- _Exercise goal_:
Below are the records; give again exactly the lines from the one containing "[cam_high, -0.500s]" through the one containing "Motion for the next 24", leaving out pictures.

- _Material for the task_:

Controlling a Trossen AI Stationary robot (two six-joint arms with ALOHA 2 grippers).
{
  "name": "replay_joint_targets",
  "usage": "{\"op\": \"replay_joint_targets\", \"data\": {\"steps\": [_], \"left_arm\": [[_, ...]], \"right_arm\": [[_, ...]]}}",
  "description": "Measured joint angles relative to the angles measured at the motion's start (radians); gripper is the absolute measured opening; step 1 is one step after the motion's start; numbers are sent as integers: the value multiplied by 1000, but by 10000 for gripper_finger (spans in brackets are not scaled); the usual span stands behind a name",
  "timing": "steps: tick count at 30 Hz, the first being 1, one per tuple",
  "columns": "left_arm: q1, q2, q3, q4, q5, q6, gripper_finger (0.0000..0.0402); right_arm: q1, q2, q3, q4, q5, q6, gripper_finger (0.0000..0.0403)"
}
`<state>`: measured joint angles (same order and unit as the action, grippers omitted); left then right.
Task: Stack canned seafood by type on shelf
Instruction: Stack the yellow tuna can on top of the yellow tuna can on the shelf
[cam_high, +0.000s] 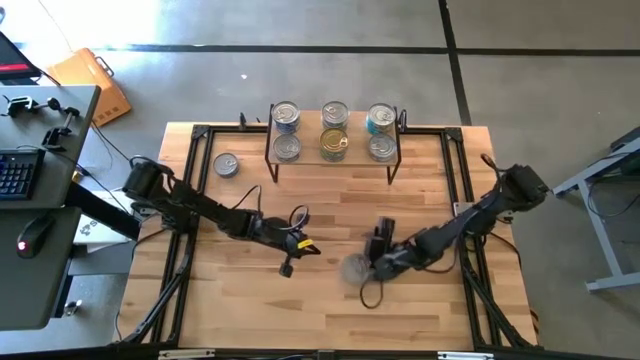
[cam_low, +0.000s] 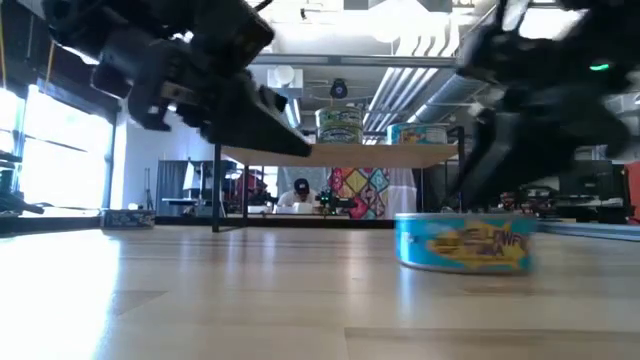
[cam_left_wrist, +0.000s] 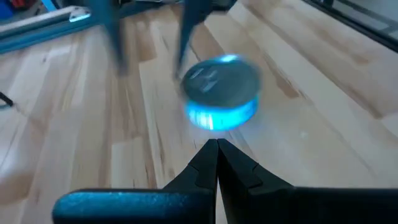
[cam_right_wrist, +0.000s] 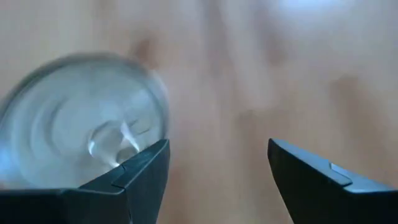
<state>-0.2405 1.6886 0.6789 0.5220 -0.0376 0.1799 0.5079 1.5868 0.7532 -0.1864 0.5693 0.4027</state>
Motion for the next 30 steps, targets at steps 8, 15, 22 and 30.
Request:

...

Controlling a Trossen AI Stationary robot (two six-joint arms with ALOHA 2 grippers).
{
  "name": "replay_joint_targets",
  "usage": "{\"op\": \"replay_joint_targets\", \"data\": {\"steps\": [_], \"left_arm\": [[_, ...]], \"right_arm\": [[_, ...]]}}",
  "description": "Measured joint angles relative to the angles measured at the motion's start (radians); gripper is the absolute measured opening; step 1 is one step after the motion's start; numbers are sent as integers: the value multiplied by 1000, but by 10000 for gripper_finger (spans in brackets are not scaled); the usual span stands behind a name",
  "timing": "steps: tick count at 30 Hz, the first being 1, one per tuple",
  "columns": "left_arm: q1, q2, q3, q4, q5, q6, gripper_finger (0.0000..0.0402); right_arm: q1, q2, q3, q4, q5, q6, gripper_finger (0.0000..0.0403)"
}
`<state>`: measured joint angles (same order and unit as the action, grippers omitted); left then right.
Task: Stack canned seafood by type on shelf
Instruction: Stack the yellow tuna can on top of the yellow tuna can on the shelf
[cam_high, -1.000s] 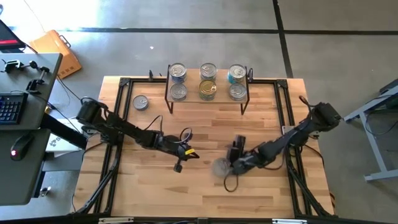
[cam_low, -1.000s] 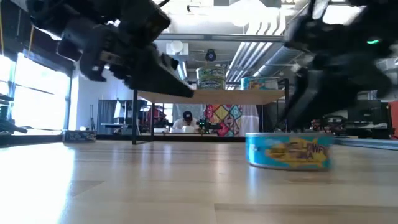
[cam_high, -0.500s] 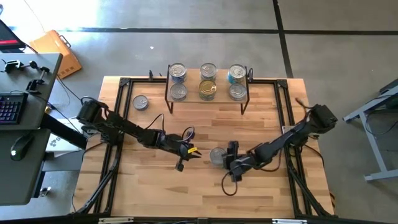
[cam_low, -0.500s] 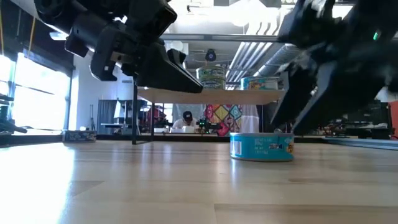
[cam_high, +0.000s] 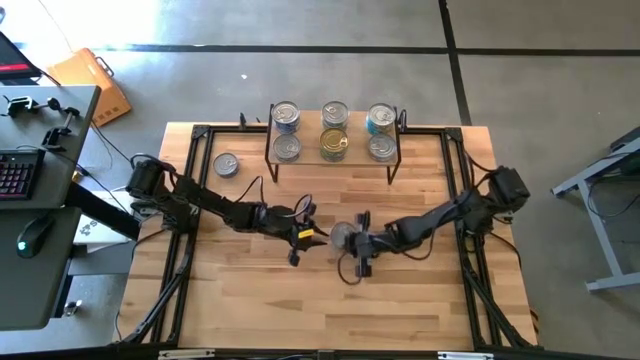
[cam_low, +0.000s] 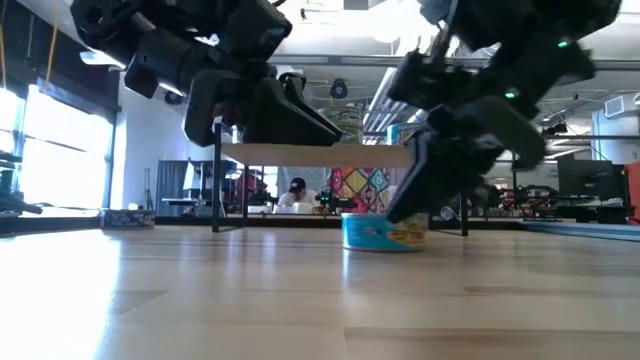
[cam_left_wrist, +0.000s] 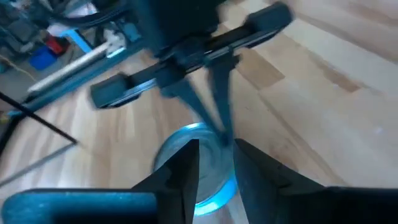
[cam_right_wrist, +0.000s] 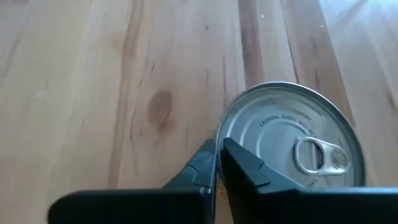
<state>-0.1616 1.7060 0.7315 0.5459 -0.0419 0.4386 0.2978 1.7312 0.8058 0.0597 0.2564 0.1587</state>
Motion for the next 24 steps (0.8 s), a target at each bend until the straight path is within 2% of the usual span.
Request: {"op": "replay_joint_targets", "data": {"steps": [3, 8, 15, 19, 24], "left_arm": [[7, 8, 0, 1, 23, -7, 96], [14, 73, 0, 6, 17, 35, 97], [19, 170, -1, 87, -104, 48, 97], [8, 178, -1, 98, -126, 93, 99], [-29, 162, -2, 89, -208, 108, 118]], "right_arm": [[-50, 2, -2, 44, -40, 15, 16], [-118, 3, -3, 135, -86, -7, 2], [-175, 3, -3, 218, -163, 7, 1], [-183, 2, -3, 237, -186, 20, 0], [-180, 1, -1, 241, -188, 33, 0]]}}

- _Answer section_:
[cam_high, -0.500s] 
[cam_low, -0.500s] 
[cam_high, +0.000s] 
[cam_low, +0.000s] 
[cam_left_wrist, +0.000s] 
[cam_right_wrist, +0.000s] 
<state>-0.1616 1.7060 0.7315 0.5459 -0.0419 0.4386 0.2978 1.7312 0.8058 0.0597 0.2564 0.1587</state>
Motion for the next 24 steps (0.8 s), a target at each bend until the straight path is within 2% of the usual span.

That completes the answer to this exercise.